August 10, 2014Phillip Sipe • Comment

PDF Generation in Node - Part 3

PDF Generation in Node - Part 3: Rendering the PDF with an HTML to PDF Converter

Here are the previous posts on the topic:

Part 1 - Drawing the PDF Directly.

Part 2 - Using a Headless Browser.

As a reminder, here is how I will ultimately rate the solutions (on a scale of 1 to 5):

Power - The level of control you have over what the resulting PDF looks like
Efficiency - How many resources the strategy consumes
Ease of Use - How easy the solution is to implement
Flexibility - How easy it is to alter the appearance of the PDF (for example due to a marketing redesign)

Everyone ready for some shameless self promotion? Great! Let’s get started…
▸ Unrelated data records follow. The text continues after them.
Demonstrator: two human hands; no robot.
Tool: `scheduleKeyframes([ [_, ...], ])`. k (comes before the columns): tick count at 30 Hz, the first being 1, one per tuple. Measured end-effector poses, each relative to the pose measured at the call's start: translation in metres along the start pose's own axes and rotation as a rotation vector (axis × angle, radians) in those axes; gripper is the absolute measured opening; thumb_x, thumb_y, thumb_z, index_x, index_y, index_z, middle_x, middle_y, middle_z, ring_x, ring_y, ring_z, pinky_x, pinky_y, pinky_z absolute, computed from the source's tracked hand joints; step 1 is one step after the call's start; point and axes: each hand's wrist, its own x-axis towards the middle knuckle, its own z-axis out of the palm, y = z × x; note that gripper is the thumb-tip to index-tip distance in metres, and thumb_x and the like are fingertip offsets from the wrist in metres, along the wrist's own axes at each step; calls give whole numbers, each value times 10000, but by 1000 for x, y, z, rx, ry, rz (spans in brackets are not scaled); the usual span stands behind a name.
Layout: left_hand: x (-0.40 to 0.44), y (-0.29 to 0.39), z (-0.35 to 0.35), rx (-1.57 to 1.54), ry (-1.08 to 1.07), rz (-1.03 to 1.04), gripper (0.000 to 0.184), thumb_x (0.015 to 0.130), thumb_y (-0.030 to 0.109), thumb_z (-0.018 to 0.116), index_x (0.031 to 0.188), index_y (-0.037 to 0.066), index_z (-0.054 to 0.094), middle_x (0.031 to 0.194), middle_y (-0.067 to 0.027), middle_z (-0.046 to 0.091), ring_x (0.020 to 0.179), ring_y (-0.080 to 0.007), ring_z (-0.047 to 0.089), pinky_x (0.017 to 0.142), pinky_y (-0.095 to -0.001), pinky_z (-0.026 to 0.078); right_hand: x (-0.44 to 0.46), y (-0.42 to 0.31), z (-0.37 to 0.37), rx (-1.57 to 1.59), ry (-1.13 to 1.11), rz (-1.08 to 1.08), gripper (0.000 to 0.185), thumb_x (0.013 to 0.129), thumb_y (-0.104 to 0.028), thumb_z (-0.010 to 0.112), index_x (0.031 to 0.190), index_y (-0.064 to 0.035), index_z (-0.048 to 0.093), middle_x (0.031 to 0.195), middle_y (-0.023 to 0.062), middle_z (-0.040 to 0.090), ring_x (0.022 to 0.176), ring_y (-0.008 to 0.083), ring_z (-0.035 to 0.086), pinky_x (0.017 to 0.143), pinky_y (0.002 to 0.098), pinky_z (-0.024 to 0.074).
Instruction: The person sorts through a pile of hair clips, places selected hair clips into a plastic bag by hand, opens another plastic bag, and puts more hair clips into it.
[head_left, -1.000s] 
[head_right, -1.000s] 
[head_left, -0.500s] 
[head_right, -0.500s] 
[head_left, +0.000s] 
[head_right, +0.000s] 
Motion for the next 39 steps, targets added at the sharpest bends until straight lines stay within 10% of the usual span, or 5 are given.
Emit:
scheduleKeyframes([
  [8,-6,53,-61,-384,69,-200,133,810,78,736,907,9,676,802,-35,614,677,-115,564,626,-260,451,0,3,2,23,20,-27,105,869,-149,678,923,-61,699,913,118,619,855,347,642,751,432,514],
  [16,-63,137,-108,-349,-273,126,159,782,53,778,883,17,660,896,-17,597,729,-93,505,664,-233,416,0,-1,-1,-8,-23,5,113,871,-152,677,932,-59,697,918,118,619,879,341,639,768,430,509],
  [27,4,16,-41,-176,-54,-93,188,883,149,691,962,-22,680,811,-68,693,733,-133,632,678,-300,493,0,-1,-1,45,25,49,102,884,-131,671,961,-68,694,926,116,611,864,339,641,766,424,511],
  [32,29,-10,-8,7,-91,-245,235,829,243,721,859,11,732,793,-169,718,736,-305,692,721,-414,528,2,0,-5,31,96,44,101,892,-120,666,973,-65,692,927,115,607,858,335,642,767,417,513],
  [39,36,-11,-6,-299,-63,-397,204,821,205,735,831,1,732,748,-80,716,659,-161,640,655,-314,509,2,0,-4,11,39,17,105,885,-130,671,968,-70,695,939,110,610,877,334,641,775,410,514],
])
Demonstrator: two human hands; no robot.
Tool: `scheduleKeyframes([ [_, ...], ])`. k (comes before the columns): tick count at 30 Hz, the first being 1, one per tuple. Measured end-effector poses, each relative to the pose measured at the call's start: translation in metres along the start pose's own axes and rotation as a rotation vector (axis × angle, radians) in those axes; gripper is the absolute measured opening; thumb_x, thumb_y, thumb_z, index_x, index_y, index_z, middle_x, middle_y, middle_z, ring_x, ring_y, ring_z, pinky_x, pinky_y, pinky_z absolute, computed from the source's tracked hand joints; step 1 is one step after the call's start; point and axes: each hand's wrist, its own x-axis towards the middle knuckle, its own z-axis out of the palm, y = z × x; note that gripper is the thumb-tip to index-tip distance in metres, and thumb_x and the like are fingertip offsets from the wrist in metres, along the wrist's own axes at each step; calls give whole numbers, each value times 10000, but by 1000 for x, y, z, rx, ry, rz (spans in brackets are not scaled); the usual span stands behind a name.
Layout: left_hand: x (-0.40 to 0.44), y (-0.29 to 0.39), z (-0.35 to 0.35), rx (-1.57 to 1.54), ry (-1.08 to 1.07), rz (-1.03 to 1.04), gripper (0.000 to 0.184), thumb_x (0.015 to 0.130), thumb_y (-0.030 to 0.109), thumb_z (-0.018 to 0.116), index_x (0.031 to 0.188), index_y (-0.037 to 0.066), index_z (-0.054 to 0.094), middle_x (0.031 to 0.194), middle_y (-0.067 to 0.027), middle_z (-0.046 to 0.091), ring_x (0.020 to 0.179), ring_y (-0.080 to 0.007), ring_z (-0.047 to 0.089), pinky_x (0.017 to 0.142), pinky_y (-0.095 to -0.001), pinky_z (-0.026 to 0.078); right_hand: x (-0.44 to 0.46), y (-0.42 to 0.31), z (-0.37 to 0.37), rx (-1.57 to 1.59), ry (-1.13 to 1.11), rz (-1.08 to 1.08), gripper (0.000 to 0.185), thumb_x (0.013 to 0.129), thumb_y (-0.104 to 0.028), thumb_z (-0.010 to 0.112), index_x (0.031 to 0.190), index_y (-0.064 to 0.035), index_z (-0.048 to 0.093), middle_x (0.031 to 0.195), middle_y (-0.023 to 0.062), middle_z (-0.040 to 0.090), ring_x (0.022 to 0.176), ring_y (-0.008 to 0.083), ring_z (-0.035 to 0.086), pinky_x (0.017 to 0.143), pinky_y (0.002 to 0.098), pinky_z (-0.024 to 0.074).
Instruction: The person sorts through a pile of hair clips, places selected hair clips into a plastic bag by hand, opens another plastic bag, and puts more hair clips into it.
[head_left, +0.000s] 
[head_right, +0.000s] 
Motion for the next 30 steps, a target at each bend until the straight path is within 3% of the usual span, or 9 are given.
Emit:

Using a HTML to PDF Converter

For the javascript examples in this discussion I’ll be using html-to-pdf. html-to-pdf is a Node module which uses a Java HTML to PDF conversion library called Flyingsaucer in the background. Full disclosure: I wrote html-to-pdf (the Node module parts anyway - Flyingsaucer was written by other developers). There are also a couple of pieces of Java code showing the use of Flyingsaucer and JTidy.

So, I had struggled with the past couple of solutions for generating PDFs in Node. Drawing directly worked fine, but had a huge development and maintenance overhead. Headless browsers were much easier, but generated files that were far too large for my purposes. Eventually, through a great deal of Google patience, I stumbled on Flyingsaucer. Flyingsaucer is a Java library that reads XML and CSS transforms it into a PDF. Flyingsaucer has a few weaknesses though:

It is designed as an XML to PDF converter, which means it needs to be fed strict XHTML.
The CSS renderer is custom built and somewhat dated, meaning CSS has to conform to CSS2 standards.
It's in Java so we have to do some shenanigans to get it working in Node.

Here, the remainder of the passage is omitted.